これらの構想を事業化していくための次なる課題は、資金調達、ポリ乳酸などのバイオ製品の販売ルートの開拓、そして、自社で保有していないポリ乳酸の重合技術の取得です。これらは、荏原の力だけで達成できるものではなく、複数の企業との連携が必要です。優れたノウハウや技術を持っている企業はたくさんありますが、荏原のような強い意志で、バイオマス産業社会を実現したいと考える企業はまだ少ないのが現状です。彼らをどのように巻き込んでいくかが、この事業の推進の鍵となるでしょう。

「将来の夢は、ボルネオ島にサゴやし畑を作り、でんぷんからポリ乳酸を生産するプラントを作ることです。バイオマスをより付加価値の高い生分解プラスチックに変えて世界中に輸出し、バイオマス製品を世界に広げていきたい。」と、寺島さんは語ります。
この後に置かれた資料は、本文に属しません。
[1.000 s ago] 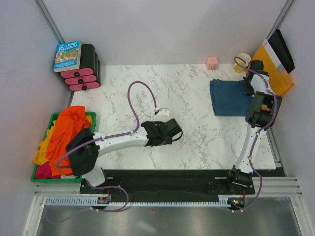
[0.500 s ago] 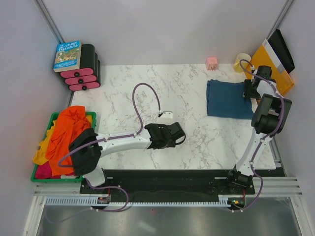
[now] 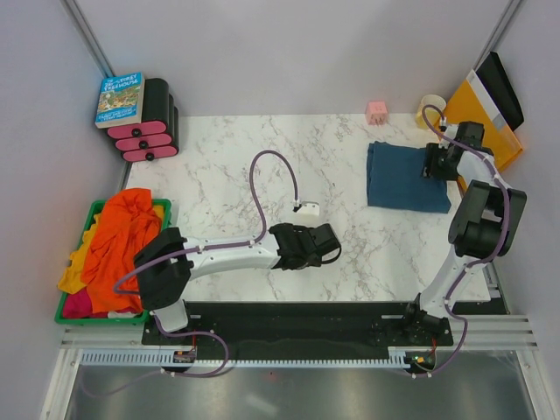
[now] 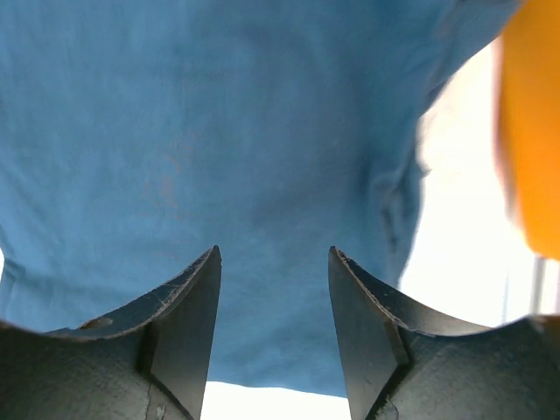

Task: Fold and stack the t-shirts
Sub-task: Put the neatly folded tshirt into the corner of the board with the right arm

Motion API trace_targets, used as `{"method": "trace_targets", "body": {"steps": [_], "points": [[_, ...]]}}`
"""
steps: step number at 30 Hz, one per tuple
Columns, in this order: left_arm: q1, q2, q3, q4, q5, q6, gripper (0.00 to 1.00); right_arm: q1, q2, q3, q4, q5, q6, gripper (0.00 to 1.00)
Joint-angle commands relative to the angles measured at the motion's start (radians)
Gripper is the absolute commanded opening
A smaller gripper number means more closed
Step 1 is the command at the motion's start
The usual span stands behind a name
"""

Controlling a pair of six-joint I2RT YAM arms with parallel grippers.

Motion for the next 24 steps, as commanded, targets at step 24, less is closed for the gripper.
{"method": "trace_targets", "body": {"steps": [24], "points": [[-0.061,-0.027,0.020,-0.026,-0.039,-0.098,0.63,-0.254,-0.152,-0.318,-0.231,0.083,-0.416,0.56]]}}
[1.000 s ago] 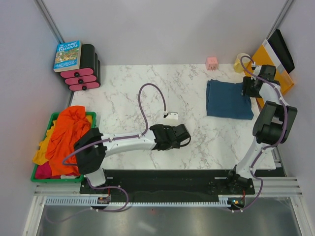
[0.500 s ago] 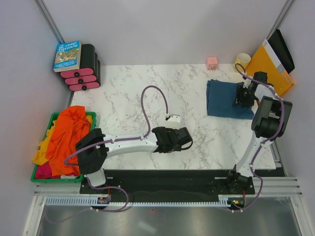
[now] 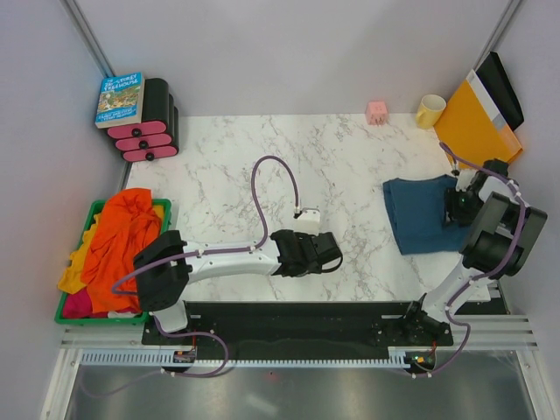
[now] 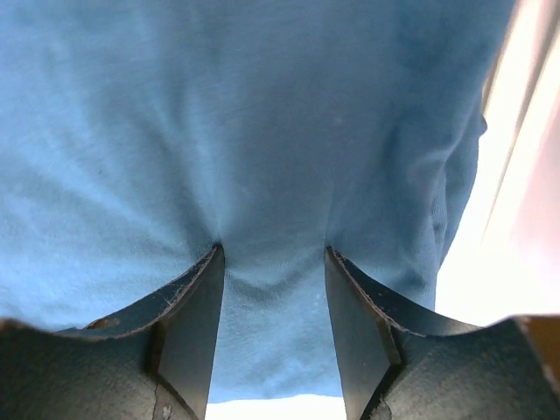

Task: Fold and stack the t-shirts
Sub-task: Put the neatly folded tshirt into the corner of the board with the right arm

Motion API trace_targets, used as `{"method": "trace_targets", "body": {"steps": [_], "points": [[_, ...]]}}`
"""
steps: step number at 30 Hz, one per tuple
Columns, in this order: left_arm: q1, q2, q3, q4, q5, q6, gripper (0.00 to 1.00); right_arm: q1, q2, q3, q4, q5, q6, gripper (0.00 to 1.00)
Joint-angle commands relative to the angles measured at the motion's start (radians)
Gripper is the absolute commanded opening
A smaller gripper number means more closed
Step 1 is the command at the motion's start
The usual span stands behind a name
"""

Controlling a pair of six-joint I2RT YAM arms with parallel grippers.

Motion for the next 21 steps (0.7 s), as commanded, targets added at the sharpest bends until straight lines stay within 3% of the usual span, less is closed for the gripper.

かつて、私たちの身の回りのほとんどのものは自然素材(バイオマス)で作られ、大切に使われ、自然の中に還っていきました。石油由来のエネルギーや製品と違って、温暖化や廃棄物や有害物質の増大を引き起こすことはありませんでした。地球にも私たちにもやさしいバイオマスエネルギー、バイオマス資源を現代の産業システムに取り入れ、循環させることで、持続可能な社会を実現しようという荏原の挑戦に、これからも期待しています。